-- Aim of the exercise --
Would you copy out each line of the records below that includes the word "lists"?

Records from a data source
%%

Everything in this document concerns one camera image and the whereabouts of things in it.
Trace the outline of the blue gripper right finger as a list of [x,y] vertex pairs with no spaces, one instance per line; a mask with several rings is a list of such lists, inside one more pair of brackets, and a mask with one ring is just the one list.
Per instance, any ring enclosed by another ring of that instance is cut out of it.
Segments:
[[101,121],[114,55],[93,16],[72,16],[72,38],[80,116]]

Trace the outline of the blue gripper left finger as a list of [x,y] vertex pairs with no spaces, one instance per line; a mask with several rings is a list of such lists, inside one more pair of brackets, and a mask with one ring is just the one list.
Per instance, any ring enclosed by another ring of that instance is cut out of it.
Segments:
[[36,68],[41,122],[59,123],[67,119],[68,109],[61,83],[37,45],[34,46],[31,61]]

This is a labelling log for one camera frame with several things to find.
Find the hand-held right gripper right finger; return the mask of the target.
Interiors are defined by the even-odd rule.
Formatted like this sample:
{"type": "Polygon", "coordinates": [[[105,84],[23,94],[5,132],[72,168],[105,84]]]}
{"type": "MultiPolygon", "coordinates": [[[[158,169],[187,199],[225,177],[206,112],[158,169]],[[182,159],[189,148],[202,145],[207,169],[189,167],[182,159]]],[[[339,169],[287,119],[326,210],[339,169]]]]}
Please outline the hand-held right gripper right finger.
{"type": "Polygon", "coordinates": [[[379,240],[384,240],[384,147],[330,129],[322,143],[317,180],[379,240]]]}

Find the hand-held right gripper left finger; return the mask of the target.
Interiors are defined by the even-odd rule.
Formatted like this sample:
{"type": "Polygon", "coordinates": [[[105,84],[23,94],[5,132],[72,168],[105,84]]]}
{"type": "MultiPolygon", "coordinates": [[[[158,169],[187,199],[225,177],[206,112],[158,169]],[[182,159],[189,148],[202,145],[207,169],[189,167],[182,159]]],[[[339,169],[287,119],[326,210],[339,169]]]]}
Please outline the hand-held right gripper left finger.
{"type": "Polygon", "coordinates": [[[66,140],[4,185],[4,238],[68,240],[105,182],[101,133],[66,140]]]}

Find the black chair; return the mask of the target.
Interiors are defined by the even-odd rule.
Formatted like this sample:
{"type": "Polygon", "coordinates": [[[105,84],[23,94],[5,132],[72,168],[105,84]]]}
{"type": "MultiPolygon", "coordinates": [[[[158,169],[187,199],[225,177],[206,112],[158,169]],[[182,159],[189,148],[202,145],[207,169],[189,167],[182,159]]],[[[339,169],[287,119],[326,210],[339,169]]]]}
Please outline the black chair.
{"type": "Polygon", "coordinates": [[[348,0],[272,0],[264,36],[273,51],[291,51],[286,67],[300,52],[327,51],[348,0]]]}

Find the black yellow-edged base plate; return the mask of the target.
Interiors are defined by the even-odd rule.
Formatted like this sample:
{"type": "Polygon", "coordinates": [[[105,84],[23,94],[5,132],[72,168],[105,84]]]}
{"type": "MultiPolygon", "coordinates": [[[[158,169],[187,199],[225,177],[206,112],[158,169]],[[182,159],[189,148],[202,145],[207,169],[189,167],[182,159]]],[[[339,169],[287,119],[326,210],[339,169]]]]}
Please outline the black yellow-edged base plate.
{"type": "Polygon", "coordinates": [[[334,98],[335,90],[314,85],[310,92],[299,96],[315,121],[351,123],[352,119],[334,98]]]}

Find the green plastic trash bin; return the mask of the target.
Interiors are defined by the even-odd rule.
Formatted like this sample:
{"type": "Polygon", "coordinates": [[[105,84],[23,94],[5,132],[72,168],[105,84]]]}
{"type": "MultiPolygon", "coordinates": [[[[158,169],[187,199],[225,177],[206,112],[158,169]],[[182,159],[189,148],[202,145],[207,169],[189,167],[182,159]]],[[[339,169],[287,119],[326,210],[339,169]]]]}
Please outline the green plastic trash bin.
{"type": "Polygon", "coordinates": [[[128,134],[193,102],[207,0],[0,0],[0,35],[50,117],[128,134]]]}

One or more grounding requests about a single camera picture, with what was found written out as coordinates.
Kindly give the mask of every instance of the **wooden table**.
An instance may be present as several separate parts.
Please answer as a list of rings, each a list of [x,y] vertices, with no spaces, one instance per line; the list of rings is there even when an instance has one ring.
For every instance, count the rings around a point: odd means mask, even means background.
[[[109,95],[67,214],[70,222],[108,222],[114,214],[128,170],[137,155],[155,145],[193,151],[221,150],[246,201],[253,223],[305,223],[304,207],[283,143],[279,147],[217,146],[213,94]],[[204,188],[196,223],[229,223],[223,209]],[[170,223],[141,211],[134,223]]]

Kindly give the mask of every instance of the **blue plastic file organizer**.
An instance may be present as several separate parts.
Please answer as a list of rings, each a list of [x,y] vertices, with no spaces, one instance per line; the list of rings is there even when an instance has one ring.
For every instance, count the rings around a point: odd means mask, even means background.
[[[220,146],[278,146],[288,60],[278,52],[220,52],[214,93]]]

%%

-- Your response --
Trace the outline of the blue gripper right finger as a list of [x,y] vertex pairs with no spaces, one instance per line; a mask with several rings is a list of such lists, inside one more pair of brackets, and a mask with one ring is just the one list.
Trace the outline of the blue gripper left finger as a list of [x,y] vertex pairs with no spaces, one instance per line; a mask with several rings is a list of such lists, inside one more pair of brackets, and a mask with one ring is just the one list.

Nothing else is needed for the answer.